November 21, 2013 @ 1:33 PM

Corey

From March 7, 2013 (emphasis is mine):

Security firm F-Secure found that Android accounted for 79% of all mobile malware in 2012, an increase from 66.7% in 2011 and 11.25% in 2010. Appleā€™s iOS platform on the other hand has remained nearly untouched throughout the years. Malware on (the iOS platform) was found to account for only 0.7% in 2012.


November 21, 2013 @ 3:03 PM

Toronto Mike Verified as the defacto Toronto Mike

@Corey

You do know Android runs on 81% of the world's smartphones, right?

It only makes sense they'd have more malware.

And, because most of those Android phones cost so much less than an iPhone, users are probably less careful...

November 21, 2013 @ 3:06 PM

Corey

@ Mike -

Yes, I knew that. I also know that the stats I posted about malware were from 2012, when Android global market share was 65% and iOS was at 20%.

Like it or not, 79% of all mobile malware vs. less than 1% is telling. When iOS was the only notable game in town, it wasn't exploited even close to the degree that Android was and has been ever since it's release.

November 21, 2013 @ 3:56 PM

Irv

@TorontoMike

Apple malware accounts for only 0.7% of mobile malware. It's marketshare is well beyond that Mike. I will dispute the claim that "because it's cheapers users are less careful"? What? So a poorly paid person in the the developing world is less careful?
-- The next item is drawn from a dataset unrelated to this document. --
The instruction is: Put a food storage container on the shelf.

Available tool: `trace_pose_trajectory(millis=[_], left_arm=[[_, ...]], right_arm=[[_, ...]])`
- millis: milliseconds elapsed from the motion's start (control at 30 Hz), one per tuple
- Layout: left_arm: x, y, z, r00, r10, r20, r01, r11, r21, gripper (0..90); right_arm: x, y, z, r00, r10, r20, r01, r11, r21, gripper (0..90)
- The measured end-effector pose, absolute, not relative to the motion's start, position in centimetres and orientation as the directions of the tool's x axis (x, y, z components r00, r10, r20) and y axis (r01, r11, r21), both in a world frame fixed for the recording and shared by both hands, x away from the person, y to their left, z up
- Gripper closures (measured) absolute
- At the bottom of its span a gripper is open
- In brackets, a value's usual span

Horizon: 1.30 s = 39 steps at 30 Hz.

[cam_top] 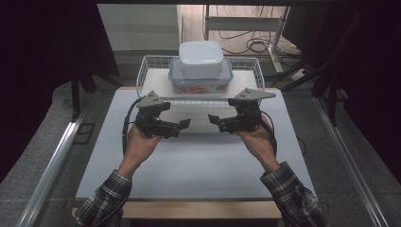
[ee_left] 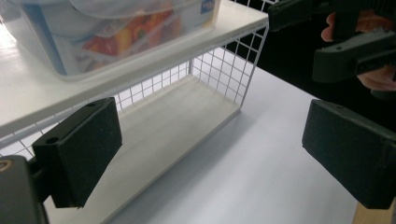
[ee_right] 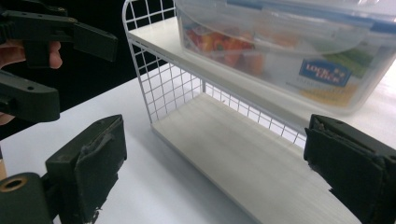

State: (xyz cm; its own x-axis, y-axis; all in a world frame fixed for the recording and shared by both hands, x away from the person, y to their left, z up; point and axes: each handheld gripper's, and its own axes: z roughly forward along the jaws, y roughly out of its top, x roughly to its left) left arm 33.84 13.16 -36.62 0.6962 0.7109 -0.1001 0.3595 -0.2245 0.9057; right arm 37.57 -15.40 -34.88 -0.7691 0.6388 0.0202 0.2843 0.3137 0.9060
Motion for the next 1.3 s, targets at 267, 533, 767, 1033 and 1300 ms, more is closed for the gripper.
trace_pose_trajectory(millis=[267,533,767,1033,1300], left_arm=[[33.1,13.2,-37.9,0.704,0.706,-0.083,0.348,-0.239,0.907,3.8],[32.5,13.1,-38.7,0.71,0.7,-0.079,0.344,-0.246,0.906,3.7],[32.1,12.9,-39.6,0.723,0.684,-0.097,0.36,-0.253,0.898,5.0],[31.8,13.0,-40.5,0.725,0.682,-0.094,0.356,-0.255,0.899,4.9],[31.5,13.1,-41.7,0.72,0.686,-0.105,0.371,-0.252,0.894,4.9]], right_arm=[[37.2,-15.7,-35.8,-0.775,0.632,0.028,0.295,0.323,0.899,5.0],[36.6,-16.0,-36.3,-0.781,0.624,0.028,0.293,0.326,0.899,3.9],[36.2,-16.4,-37.1,-0.781,0.624,0.026,0.296,0.334,0.895,3.7],[36.0,-16.7,-38.2,-0.778,0.628,0.013,0.295,0.347,0.89,3.6],[35.5,-16.9,-39.2,-0.778,0.629,0.0,0.295,0.364,0.883,2.0]])
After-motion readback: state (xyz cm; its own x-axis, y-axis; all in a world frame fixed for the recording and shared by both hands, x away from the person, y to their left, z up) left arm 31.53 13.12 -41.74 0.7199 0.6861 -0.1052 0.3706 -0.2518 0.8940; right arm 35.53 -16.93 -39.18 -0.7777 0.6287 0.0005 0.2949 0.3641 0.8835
Mike, benchmarked Android is more insecure than IOS, just like Windows is more insecure than Linux. Google has did a great job with some of their security features (DNS-SEC for example). Android; not so much. The problem becomes much more serious when people jailbreak their Android.

@Argie

It's fair to say Mac OS X is more secure than Windows for the standard user. There is malware & there are viruses, but they are not as common. Some people will tell you it's marketshare. I'd disagree. Differences in code execution, priviledge escalation, etc make Mac a superior choice for security. For real security look at a variant of Linux, or the real boss; BSD. Open BSD is arguably the most secure OS in the world.

November 21, 2013 @ 4:02 PM

Bottom Feder

If you folks can't tell a malicious app before you download it, you deserve what you get.

Take a deep breath before you click to install. Android apps will not install without your explicit permission. If it smells malicious, don't install it.

November 21, 2013 @ 4:37 PM

Cheap Smartphones

I don't understand how owning an Android device can be a security threat. I've been using an android smartphone for years and it's been working great if not better than most other phones I've tried in the past. In terms of security, nothing is going to match up to Blackberrys in the meantime. But if you're comparing this to Apple iOS or similar OS's, it's the same thing. I've been using mobile banking and more through my Android just fine.